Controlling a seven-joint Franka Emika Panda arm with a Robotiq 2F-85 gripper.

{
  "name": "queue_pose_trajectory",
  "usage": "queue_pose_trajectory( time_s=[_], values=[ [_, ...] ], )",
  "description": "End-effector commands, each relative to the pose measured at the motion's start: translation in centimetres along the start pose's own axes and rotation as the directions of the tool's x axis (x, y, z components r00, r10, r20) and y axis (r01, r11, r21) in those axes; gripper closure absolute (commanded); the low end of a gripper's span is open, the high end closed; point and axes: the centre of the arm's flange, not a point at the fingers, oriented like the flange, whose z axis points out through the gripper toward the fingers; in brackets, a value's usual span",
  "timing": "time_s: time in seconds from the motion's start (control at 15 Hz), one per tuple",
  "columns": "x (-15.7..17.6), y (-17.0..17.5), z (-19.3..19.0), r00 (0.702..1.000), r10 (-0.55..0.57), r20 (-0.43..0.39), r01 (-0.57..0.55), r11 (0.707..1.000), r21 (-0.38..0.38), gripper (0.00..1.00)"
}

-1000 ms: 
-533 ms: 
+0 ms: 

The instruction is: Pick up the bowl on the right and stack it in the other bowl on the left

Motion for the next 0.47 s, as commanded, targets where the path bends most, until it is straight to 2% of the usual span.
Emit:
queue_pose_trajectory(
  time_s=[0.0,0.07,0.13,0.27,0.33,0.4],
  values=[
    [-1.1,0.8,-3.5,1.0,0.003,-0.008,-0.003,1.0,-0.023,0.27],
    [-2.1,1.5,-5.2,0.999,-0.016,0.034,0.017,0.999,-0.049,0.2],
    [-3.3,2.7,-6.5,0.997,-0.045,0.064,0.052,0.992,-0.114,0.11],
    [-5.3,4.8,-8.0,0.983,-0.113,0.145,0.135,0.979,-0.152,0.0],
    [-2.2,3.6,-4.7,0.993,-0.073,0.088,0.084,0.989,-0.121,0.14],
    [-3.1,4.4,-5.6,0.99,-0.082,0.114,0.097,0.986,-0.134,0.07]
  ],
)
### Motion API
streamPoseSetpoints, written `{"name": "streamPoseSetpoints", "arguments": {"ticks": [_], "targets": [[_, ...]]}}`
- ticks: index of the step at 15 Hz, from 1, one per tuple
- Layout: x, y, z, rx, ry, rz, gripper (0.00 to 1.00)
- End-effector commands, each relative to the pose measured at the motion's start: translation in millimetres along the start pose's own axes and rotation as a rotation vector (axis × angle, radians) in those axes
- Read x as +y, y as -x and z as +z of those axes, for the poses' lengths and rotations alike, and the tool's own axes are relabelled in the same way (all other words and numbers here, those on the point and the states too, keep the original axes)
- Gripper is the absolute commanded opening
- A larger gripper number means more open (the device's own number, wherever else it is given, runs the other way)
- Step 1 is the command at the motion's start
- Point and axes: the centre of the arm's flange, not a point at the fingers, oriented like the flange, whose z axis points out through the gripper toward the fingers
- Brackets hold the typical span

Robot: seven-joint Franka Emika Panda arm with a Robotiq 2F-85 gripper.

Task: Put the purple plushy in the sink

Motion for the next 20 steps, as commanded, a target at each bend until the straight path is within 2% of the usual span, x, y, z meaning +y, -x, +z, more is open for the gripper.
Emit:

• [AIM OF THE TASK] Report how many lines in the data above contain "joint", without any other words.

• [ANSWER TO THE EXERCISE] 2